Tudo isso é possível no livro porque a narrativa que ele põe em circulação funciona como um imenso conjunto de vozes que se cruzam, se alternam e se movimentam o tempo todo. Esse é o modelo do chamado romance polifônico de que fala o filósofo e homem da cultura Mikhail Bakhtin que exemplificou essa teorização com a análise dos romances de Dostoievski. No caso da narrativa de Widu, veja-se que além dos discursos dos personagens, surgem também as vozes dos filósofos e cientistas que são focalizados nas páginas introdutórias dos capítulos. Além dessas vozes todas, lembre-se também do que faz o narrador que, além de contar a estória e convocar as referidas outras vozes na abertura dos capítulos, estabelece também uma espécie de diálogo com o leitor, o que, de certa maneira, arrasta quem lê para o centro de gravidade do romance. É nessa situação que o leitor consegue dar-se conta de que é impossível ter certezas, de que não se consegue encontrar uma verdade que predomine sobre tudo e sobre todos. É esse o motivo de o livro articular o real e o imaginário sem privilegiar um ou outro. Inexiste um saber que ultrapasse todas as situações e condições. Nessa situação, faz muito sentido uma das cenas finais, quando ex-alunos promovem uma pequena cerimônia para lembrar o grupo de professores que desapareceu, anos atrás, na viagem para Papua-Nova Guiné. É sintomático que um dos nomes chamados na homenagem seja o de Russel Blade. Real, imaginário, verdade, ilusão misturam-se na narrativa para dizer o que se deve esperar de um mundo controverso, misturado, desprovido de clareza.
Por tudo isso é que se pode dizer que a leitura de Widu – muito além do silêncio tem de ser feita numa perspectiva de suplementação de todas as suas partes, não se podendo dizer qual delas é mais importante, de vez que todas elas se interpenetram para tentar dizer o mais possível. Digo isso porque o dizer tudo é uma ambição vã, basta ver como a narrativa trata com desconfiança tudo que aspira a uma totalidade.
É preciso, pois, desconfiar sempre.
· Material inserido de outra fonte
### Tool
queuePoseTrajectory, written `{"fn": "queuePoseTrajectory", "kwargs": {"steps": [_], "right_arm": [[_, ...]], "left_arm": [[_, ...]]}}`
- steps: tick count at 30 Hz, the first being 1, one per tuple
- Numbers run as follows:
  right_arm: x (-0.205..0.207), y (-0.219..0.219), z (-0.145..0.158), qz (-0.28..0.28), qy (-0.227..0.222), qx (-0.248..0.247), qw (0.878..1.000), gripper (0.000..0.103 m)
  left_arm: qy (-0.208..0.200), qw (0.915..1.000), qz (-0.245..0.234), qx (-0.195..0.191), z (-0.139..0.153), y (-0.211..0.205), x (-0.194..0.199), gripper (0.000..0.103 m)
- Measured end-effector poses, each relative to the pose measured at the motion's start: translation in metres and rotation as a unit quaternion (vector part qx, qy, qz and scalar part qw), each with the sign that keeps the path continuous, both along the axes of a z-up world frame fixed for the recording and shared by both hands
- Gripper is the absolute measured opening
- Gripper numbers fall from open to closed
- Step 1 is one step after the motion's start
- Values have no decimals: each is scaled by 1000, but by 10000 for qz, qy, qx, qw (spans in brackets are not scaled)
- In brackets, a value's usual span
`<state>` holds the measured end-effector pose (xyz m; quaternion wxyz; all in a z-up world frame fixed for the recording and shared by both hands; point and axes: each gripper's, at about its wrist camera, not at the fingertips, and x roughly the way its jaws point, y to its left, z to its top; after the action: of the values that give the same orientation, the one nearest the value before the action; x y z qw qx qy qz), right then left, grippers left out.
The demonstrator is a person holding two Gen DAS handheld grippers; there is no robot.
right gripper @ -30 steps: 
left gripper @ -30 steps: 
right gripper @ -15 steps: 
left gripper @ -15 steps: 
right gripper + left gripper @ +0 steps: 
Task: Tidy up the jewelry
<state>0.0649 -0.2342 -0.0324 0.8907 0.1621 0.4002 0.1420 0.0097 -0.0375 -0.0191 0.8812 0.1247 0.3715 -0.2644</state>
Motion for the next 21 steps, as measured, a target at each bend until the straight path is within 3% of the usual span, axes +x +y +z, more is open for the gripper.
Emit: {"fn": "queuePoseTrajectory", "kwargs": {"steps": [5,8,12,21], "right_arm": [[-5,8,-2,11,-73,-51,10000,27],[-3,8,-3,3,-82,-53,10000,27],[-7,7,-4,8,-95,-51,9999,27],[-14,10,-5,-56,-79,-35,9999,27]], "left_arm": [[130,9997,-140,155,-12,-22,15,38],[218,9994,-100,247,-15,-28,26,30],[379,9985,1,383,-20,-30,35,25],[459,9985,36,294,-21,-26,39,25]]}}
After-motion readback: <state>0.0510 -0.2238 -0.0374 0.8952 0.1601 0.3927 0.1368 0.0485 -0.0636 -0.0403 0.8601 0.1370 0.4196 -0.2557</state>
Veja-se, a propósito, as citações de Albert Einstein, apresentadas no capítulo “Epílogo”. Mostro apenas uma, das mais expressivas: “Minha condição humana me fascina. Conheço o limite de minha existência e ignoro por que estou nesta terra, mas às vezes o pressinto”. A afirmação corrobora a frase famosa de Voltaire: “Só os tolos não duvidam”. E é por isso que o livro de Lagares elege o enigma como ponto nodal de suas reflexões. É também por isso que, ao final, considerando a pergunta da possibilidade de se ir além do silêncio para a decifração do enigma original, o narrador prefere calar-se. Sábia conclusão. Quando não se pode responder a alguma pergunta, o melhor é calar-se, até porque o silêncio é uma resposta e uma das respostas mais significativas para o aclaramento dos mistérios. Essa resposta talvez seja um privilégio dos loucos, aqueles que, ao fim e ao cabo, são os que melhor compreendem o mundo e seus enigmas.
E para fazer um romance como este, é preciso um autor que tenha ilustração e conhecimento especiais, que tenha um mais-dizer, como Alcino Lagares. A ele, Alcino-autor-narrador, com seu claro saber filosófico, cabe bem uma outra frase famosa, cunhada por Machado de Assis: “Outros leram da vida um capítulo, tu leste o livro inteiro”.